Top of Given records

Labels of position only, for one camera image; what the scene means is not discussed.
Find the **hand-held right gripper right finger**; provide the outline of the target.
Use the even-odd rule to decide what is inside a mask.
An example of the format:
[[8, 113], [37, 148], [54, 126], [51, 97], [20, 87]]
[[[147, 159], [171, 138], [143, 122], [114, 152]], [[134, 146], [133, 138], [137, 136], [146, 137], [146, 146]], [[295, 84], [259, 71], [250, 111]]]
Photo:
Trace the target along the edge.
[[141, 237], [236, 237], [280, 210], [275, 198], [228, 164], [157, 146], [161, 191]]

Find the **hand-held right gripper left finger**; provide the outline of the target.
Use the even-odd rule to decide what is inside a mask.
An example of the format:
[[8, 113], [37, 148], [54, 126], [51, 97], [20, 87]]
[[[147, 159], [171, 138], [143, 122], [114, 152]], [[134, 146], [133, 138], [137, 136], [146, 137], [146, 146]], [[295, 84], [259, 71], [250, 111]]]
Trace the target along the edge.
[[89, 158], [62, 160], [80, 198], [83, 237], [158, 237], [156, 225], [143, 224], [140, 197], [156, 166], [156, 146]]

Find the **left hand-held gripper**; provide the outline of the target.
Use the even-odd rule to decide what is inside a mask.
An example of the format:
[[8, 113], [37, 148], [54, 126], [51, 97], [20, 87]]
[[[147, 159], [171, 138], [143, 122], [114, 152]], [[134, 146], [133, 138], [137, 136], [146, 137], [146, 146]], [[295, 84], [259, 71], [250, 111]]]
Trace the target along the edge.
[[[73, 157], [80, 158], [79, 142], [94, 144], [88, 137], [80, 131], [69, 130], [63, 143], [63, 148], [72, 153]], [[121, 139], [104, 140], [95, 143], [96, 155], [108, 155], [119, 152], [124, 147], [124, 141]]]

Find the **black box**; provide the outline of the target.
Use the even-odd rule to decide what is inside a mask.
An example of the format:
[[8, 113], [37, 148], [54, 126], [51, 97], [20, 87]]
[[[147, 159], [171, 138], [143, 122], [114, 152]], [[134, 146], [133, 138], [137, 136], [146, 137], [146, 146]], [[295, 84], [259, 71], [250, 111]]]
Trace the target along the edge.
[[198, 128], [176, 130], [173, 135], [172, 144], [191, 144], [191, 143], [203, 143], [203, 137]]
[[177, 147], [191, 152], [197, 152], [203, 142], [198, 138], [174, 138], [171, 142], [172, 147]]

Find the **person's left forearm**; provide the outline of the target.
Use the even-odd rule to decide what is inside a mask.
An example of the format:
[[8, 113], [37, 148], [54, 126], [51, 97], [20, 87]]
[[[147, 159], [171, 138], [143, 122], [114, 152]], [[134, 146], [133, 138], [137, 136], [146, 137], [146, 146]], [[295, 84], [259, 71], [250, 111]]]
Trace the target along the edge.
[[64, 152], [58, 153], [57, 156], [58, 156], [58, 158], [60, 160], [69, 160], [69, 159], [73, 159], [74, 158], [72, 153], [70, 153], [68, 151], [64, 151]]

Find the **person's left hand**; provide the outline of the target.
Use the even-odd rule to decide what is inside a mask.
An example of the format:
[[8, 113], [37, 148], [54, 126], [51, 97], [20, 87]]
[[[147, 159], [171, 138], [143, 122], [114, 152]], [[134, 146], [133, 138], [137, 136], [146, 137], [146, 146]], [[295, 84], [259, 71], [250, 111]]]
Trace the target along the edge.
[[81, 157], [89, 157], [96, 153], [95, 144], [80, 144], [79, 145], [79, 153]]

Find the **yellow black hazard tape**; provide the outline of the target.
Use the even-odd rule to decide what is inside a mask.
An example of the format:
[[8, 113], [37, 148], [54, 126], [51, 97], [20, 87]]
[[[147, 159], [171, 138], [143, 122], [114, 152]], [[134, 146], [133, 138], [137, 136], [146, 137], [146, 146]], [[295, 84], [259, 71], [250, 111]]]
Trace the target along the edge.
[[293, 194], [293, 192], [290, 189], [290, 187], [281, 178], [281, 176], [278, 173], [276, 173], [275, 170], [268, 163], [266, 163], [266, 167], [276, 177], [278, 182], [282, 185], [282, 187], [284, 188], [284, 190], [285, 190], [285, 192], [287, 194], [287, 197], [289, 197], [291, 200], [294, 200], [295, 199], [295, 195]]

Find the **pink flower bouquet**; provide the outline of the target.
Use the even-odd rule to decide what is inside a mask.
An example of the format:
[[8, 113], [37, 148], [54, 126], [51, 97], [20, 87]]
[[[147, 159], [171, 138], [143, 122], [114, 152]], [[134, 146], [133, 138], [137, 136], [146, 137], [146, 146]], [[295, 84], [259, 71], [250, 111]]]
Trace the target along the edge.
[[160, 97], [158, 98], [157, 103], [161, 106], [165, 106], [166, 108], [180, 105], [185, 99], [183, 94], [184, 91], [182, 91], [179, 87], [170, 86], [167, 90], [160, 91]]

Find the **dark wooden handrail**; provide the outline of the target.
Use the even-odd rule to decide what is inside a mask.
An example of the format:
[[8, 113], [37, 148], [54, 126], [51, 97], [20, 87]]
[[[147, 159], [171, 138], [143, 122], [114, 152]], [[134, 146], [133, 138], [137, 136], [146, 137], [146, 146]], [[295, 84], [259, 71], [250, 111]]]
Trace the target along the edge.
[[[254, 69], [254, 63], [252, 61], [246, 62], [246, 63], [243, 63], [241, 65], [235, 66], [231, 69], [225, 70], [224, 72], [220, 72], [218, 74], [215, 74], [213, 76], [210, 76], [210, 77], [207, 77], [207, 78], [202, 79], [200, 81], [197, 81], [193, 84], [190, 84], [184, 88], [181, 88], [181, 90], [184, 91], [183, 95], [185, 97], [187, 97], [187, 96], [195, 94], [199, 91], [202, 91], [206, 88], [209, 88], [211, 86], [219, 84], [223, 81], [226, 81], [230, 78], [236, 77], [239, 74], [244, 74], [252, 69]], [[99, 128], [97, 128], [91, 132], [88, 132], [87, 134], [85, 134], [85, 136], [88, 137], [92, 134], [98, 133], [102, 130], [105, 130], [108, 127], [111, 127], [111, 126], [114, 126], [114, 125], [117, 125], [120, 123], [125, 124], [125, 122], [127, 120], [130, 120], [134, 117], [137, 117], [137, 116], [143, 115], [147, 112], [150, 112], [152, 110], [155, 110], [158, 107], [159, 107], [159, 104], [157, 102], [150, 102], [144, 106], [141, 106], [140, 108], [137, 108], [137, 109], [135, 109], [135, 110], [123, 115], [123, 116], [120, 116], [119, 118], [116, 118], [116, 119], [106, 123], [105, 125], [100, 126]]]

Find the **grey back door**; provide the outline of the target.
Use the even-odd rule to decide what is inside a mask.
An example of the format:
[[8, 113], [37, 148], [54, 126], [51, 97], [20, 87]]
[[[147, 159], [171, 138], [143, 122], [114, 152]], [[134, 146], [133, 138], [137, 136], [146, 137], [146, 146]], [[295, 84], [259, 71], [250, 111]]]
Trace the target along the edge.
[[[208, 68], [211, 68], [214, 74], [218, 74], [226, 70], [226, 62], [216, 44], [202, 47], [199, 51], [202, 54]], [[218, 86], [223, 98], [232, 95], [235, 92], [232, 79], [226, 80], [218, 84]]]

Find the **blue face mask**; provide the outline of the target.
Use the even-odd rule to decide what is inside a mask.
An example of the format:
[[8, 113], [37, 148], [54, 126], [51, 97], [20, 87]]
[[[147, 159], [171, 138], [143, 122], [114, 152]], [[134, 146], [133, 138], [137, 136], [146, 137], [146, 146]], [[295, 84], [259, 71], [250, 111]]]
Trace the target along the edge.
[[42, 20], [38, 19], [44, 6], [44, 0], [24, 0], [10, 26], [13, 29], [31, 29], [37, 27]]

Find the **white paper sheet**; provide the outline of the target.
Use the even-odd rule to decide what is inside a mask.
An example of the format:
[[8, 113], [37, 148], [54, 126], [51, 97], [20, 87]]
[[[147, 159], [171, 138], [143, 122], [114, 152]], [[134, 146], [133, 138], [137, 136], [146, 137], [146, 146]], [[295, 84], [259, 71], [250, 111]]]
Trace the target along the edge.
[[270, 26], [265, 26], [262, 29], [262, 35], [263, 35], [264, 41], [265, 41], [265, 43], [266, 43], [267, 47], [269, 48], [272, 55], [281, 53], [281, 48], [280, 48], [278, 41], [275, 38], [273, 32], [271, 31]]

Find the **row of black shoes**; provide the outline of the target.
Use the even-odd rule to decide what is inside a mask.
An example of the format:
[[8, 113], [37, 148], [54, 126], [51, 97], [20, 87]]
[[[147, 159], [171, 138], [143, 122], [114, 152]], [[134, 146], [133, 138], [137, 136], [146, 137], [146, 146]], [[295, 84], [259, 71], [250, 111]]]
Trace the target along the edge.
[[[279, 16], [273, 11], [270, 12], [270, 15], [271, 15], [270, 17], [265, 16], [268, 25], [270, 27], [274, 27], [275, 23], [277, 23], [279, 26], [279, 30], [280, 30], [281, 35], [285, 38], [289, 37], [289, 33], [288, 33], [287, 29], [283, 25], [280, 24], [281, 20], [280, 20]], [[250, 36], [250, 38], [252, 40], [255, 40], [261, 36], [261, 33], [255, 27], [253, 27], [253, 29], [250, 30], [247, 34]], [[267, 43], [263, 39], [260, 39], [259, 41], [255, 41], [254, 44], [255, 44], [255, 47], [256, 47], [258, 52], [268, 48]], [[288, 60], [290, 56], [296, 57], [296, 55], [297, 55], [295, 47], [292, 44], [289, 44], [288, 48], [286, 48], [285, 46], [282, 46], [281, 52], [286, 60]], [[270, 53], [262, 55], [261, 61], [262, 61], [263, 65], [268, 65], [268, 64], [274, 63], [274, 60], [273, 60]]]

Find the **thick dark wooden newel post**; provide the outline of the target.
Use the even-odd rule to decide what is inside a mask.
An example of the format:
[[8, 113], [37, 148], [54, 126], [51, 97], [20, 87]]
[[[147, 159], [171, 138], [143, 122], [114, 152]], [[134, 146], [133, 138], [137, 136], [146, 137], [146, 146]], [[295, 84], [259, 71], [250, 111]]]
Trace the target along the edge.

Bottom of Given records

Whenever the word "dark" shows up in a line above, copy that line.

Find the **dark wooden handrail**; provide the outline of the target.
Find the **thick dark wooden newel post**; provide the outline of the target.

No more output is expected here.